D’ailleurs, César Thélémaque était un citoyen recommandable par ses qualités personnelles ; son patriotisme l’avait porté, ainsi que les autres députés du Nord et de l’Artibonite à l’assemblée constituante qui restèrent au Port-au-Prince, à sacrifier son bien-être au Cap, à s’éloigner, se séparer de sa famille, pour satisfaire à ses convictions politiques : il était juste que le chef de l’État honorât de si beaux sentimens, en l’appelant à cette haute dignité. Ce vieillard l’honora, à son tour, par la manière dont il remplit ses fonctions.

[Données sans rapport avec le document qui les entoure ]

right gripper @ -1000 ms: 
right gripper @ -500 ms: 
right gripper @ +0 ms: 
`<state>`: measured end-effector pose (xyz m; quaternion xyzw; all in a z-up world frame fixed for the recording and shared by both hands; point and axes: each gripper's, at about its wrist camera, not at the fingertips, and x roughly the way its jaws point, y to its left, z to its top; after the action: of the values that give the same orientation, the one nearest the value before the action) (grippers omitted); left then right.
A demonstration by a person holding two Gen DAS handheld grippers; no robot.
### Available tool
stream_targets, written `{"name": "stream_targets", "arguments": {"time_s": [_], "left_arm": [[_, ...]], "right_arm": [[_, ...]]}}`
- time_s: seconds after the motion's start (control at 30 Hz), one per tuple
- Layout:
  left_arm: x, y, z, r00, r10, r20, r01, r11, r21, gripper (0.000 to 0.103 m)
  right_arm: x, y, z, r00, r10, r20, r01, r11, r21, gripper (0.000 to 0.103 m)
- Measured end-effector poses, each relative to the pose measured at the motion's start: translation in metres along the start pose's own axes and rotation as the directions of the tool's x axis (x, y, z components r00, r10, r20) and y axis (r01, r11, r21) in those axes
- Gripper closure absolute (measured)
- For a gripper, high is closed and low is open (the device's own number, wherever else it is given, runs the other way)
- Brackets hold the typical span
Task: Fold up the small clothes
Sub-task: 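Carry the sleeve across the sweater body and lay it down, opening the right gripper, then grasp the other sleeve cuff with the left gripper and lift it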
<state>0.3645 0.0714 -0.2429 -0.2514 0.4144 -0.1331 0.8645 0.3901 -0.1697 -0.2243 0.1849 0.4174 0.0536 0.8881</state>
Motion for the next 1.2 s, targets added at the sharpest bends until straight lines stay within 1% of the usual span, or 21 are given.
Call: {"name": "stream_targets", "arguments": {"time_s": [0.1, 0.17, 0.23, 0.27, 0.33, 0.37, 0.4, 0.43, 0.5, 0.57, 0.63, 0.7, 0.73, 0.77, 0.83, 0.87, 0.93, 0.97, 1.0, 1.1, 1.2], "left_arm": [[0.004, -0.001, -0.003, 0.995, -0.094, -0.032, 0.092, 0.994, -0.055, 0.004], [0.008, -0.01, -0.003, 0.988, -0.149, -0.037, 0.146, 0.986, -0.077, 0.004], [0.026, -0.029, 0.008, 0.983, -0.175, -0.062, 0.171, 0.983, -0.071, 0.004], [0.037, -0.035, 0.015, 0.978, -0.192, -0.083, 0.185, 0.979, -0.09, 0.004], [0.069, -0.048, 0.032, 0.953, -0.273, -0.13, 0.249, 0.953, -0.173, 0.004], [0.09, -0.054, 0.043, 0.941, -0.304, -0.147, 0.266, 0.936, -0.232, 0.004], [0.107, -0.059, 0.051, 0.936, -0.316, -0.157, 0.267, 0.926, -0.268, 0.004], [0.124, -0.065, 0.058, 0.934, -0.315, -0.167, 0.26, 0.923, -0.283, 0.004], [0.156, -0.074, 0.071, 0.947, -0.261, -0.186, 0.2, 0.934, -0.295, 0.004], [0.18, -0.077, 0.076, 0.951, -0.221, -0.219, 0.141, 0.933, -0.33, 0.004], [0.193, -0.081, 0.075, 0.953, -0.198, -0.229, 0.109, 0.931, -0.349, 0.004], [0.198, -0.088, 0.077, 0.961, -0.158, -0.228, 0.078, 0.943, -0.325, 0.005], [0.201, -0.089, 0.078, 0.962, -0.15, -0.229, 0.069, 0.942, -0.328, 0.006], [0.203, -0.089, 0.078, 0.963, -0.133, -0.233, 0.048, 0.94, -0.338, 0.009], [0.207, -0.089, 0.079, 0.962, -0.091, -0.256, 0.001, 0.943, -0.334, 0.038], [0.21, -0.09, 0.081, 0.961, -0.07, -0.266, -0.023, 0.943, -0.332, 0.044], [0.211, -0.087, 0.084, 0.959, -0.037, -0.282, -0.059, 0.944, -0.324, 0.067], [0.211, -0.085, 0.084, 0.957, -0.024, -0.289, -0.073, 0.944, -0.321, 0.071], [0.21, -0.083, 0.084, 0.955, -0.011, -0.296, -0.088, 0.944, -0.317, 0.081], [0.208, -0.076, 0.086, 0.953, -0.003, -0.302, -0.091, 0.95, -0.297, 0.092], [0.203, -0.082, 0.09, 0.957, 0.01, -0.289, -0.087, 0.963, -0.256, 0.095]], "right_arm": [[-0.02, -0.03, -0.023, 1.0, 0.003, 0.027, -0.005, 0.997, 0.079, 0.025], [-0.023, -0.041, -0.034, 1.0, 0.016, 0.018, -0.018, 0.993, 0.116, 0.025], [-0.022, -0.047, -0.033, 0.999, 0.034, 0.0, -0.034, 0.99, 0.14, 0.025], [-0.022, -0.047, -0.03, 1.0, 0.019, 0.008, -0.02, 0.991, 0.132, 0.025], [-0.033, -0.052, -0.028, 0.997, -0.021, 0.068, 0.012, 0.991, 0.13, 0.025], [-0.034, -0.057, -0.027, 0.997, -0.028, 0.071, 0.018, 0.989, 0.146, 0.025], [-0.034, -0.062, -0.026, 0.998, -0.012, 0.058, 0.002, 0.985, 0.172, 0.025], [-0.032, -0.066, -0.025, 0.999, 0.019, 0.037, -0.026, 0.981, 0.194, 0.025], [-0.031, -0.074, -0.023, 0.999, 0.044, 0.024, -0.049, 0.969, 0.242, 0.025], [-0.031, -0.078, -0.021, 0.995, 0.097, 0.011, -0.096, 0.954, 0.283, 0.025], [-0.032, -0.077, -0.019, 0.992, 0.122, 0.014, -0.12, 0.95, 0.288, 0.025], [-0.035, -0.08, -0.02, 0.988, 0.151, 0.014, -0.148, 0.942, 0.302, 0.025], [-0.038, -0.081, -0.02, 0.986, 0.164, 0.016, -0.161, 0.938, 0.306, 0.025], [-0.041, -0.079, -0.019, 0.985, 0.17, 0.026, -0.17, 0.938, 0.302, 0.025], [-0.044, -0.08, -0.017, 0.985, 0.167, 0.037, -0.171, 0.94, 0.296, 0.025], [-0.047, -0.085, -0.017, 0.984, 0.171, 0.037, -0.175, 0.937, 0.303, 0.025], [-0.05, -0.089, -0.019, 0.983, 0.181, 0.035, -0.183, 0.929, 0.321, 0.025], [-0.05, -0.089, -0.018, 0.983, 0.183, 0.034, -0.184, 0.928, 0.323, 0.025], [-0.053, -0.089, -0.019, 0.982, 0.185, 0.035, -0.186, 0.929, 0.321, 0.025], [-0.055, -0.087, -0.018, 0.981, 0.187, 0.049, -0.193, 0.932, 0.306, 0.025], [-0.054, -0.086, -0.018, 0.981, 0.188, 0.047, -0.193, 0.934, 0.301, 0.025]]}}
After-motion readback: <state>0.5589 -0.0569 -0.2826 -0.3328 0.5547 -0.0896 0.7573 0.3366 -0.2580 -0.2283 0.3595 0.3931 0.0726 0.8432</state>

En réservant Bonnet pour les opérations militaires, le président le mettait à même de conquérir l’opinion de l’armée, à l’exclusion de Gérin qui, toujours boudeur et opposant, n’avait plus droit à la confiance du chef de l’État. En octobre 1807, Yayou n’existait plus ; la conduite de Magloire Ambroise laissait planer sur sa tête des suspicions qu’il justifia deux mois après. Parmi tous les autres généraux, quel était celui qui pouvait être comparé à Bonnet, sous le rapport de l’instruction et des qualités essentielles à la direction politique ? Aucun, sans même en excepter Bazelais et Lamarre. Mieux valait donc laisser Bonnet pour l’armée comme pour le sénat, où il était très-nécessaire à l’achèvement de l’organisation de la République, par les lois qu’il y avait encore à promulguer.